:: Work item ::
Reproduce only the stretch of entries below that begins at the first line and ends at the line holding "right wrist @".

:: Task input ::
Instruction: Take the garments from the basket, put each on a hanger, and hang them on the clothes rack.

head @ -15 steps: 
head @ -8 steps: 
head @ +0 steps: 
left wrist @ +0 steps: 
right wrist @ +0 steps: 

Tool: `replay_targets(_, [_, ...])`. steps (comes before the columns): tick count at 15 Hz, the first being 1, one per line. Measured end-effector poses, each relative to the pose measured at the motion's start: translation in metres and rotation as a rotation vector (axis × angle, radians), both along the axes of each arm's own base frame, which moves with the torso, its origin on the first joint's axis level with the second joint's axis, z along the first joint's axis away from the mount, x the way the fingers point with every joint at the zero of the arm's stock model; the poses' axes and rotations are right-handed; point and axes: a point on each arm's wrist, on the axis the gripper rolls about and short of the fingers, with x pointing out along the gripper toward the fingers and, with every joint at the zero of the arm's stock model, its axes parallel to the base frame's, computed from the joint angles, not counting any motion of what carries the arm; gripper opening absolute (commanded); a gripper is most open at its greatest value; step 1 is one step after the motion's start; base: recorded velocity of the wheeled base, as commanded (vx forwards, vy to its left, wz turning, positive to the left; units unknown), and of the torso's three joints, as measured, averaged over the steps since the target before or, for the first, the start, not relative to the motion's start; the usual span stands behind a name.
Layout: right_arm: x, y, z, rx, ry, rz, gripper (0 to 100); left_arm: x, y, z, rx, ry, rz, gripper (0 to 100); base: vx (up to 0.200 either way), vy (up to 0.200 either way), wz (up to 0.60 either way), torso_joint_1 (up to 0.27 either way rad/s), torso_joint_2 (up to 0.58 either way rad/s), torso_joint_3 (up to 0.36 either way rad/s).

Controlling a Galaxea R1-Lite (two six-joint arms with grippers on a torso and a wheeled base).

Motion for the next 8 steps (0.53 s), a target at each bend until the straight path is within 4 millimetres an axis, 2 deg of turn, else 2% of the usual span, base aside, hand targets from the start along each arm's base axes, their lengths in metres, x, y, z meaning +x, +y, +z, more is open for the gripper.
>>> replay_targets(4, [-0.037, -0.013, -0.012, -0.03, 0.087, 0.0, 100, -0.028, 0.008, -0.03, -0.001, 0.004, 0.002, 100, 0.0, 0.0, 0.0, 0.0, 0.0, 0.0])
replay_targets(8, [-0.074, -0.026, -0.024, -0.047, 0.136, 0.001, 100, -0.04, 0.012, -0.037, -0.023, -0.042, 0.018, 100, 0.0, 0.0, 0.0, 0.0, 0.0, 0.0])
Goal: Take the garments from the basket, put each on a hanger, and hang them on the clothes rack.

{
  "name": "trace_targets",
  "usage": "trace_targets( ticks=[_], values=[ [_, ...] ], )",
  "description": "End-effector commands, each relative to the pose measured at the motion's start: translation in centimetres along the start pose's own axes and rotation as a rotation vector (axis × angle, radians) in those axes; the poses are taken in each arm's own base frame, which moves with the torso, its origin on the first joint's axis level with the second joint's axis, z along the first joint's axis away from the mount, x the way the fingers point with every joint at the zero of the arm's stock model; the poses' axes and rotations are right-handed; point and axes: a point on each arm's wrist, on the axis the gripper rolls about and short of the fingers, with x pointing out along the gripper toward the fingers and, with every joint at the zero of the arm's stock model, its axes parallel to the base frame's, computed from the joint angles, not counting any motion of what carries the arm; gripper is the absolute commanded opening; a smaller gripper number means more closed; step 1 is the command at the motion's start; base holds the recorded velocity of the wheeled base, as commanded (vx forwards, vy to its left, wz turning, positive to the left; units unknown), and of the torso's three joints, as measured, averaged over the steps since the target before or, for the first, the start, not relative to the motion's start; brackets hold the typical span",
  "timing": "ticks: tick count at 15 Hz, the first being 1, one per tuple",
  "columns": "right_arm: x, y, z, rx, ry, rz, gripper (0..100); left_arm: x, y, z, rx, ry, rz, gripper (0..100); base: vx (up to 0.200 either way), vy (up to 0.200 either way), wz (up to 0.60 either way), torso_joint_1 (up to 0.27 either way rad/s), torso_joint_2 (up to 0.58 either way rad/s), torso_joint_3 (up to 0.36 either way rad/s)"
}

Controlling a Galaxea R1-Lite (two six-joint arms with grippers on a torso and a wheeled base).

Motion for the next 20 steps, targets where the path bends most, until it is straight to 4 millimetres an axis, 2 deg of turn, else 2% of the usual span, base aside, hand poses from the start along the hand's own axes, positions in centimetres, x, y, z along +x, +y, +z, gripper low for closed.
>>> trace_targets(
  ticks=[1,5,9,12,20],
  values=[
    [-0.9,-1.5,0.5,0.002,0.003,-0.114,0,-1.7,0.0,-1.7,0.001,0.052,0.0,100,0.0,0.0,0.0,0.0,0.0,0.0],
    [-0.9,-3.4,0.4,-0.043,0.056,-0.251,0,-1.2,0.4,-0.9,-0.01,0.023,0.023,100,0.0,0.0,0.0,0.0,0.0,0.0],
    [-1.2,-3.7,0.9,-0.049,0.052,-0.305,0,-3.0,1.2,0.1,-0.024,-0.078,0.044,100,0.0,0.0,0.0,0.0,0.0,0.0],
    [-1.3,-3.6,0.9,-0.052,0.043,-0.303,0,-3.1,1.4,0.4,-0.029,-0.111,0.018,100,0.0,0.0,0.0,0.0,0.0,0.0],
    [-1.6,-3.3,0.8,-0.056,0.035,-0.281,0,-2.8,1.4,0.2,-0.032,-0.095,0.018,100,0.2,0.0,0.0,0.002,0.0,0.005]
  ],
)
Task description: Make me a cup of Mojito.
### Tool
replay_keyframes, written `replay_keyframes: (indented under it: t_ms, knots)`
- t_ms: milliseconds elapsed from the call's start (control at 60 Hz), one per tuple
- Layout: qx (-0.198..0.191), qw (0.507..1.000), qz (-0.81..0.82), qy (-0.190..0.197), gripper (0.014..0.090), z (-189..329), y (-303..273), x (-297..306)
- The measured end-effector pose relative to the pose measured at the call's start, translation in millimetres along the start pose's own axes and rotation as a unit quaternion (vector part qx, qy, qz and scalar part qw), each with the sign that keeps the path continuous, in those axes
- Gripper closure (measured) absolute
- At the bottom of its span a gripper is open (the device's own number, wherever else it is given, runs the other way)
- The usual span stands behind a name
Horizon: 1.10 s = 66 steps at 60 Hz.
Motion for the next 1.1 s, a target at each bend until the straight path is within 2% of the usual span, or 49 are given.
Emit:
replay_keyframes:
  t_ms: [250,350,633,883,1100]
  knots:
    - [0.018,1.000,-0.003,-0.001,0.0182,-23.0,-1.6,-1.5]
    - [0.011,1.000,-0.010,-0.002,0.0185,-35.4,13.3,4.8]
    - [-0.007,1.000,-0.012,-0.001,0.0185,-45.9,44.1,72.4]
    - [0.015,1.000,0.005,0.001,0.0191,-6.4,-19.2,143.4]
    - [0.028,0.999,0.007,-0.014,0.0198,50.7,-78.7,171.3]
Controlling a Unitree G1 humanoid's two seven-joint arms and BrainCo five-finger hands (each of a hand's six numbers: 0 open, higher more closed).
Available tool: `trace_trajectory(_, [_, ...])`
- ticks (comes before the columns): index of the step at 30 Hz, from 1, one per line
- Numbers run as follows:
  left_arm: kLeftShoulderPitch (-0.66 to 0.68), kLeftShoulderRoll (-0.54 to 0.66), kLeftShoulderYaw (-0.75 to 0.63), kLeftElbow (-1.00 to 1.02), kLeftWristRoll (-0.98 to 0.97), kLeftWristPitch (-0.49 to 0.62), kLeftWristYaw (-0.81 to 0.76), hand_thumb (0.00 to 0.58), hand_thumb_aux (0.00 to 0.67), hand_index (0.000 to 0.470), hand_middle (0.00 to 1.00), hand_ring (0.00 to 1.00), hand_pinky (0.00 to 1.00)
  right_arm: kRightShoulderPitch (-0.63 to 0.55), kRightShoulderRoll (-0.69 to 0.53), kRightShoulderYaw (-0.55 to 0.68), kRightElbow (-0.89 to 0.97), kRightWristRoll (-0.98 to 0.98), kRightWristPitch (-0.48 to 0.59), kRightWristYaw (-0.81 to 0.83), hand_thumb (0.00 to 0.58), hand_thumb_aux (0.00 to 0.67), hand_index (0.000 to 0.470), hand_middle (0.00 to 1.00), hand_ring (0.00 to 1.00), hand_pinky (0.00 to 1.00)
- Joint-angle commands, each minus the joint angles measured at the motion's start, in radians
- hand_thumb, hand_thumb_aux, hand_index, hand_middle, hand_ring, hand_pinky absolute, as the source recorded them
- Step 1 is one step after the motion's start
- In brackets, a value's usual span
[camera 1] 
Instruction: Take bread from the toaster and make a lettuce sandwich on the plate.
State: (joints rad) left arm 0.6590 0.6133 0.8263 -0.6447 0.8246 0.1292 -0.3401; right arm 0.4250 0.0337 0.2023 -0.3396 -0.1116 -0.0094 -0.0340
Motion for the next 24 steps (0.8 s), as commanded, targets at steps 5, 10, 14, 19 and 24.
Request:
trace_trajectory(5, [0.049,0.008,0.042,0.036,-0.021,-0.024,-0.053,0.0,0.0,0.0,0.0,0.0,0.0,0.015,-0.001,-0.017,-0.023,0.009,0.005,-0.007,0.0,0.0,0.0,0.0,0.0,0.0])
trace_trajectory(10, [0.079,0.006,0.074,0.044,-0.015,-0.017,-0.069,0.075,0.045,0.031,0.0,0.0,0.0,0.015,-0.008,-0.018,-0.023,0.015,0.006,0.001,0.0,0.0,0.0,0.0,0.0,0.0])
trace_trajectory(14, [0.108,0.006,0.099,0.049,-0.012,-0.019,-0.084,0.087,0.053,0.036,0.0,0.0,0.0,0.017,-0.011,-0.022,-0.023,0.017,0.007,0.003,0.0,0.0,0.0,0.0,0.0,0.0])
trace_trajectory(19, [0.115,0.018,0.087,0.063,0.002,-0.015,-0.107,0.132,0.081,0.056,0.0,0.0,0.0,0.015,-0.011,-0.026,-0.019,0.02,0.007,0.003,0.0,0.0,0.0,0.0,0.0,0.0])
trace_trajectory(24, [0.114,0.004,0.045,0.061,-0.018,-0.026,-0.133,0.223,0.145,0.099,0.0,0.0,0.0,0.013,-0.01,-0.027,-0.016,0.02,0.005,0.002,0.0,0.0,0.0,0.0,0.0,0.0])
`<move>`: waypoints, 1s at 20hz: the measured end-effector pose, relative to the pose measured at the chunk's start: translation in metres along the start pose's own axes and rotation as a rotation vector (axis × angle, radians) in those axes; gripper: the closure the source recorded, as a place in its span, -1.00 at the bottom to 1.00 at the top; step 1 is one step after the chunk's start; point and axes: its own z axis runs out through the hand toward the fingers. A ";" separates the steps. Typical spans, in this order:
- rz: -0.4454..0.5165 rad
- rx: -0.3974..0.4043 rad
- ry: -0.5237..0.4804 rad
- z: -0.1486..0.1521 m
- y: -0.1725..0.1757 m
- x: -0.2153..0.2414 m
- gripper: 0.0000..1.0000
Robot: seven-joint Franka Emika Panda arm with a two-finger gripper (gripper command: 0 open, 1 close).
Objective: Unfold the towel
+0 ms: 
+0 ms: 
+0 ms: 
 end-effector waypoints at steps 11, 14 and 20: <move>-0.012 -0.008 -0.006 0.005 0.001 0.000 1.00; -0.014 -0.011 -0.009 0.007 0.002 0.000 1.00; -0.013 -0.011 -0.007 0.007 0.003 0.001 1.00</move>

:: Exercise result ::
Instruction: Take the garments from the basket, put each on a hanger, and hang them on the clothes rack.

head @ -15 steps: 
head @ -8 steps: 
head @ +0 steps: 
left wrist @ +0 steps: 
right wrist @ +0 steps: 

The exercise has been completed.